Uscita dalla doccia ti osservi allo specchio in camera: capelli lunghi e scuri, occhi che donano profondità e vita, pelle liscia, morbida e dorata dal sole che ti bacia, seno piccolo ma giocoso con i capezzoli scuri ben disegnati, la linea del tuo corpo slanciata, il sedere tondo sodo e le gambe eleganti…ti senti bellissima, nuda, coperta dalle ultime gocce d’acqua che piano stanno asciugando decidi di staccarti dalla tua immagine e ti lasci sul letto, vuoi chiudere gli occhi, devi essere perfetta, fra poco più di due ore arriverà lui.

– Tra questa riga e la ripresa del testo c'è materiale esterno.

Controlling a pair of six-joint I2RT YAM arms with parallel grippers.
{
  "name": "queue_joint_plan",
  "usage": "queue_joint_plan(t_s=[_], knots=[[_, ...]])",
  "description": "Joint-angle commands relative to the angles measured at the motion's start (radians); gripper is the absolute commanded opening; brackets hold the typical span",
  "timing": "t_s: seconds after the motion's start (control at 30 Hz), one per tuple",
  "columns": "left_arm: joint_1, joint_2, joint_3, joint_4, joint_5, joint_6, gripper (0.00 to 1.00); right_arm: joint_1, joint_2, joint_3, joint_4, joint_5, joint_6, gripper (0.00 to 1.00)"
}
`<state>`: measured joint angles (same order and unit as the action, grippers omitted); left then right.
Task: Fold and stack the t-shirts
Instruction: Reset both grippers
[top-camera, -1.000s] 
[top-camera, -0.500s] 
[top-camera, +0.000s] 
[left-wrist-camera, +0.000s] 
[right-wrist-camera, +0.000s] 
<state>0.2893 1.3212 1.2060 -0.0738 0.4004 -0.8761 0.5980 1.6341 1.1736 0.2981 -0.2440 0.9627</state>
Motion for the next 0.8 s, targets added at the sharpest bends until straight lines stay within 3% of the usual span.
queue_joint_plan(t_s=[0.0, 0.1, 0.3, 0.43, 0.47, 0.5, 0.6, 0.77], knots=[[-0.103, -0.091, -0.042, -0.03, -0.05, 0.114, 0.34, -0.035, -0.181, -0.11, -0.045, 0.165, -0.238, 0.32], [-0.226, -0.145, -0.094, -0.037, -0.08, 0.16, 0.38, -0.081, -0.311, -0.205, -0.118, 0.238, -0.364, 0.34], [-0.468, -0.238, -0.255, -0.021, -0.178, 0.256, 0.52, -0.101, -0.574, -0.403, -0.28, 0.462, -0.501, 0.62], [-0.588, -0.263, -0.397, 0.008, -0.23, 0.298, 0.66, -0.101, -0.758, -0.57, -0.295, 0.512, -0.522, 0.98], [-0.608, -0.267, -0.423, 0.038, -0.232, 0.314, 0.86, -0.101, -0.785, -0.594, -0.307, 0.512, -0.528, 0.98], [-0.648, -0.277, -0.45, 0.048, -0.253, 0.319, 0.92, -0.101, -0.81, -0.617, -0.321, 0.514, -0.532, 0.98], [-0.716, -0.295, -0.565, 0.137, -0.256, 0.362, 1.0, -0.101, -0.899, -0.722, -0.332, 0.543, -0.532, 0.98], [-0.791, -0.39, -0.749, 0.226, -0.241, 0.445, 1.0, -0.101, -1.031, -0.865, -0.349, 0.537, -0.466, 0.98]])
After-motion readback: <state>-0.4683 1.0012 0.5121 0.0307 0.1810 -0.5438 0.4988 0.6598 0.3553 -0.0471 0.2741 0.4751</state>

Lo vedi, lo immagini mentre corre sul nastro d’asfalto per venire da te, bello, il suo fisico asciutto non muscoloso ma nemmeno secco, le sue braccia forti e la sua schiena larga, che graffi talmente forte è il piacere che sapete regalarvi, e con semplicità la tua mano corre sul tuo corpo.

Stai pensando a quando arriverà e senza nemmeno parlare vi bacerete, ti spoglierà e tu spoglierai lui e giocherà con i seni e i capezzoli. Li accarezzi, li pizzichi e poi le mani accarezzano il tuo corpo ogni volta come se fosse la prima volta, nuovi brividi, nuove suggestioni, e quando arriverà alla tua intimità rimarrà stupito perché tu lo stavi aspettando e quel fiore sboccerà solo per lui.

Ma ora è la tua mano destra che testa la sensibilità e l’eccitazione cresce, accarezzi la pelle delle tue gambe e il tuo sedere, la mano sinistra non lascia il tuo seno destro e lo stringe, e poi non puoi più negare il piacere e sfiori il tuo clitoride, lentamente quasi da lontano il tuo respiro aumenta come aumenta la pressione delle tue dita, anche il capezzolo è tormentato, il tuo piacere sale, è un piacere mentale, è l’immagine di lui che entra in te e ti tocca e ti sfiora a farti impazzire, la tua schiena si inarca mentre le sensazioni sono sempre più forti, sussurri il suo nome mentre l’orgasmo prende il tuo cervello e il tuo corpo; l’intenso, lungo piacere scema piano lasciandoti l’immagine di lui che sta per arrivare, il viso beato e imperlato dal sudore nella ormai breve attesa che rimane a dividervi.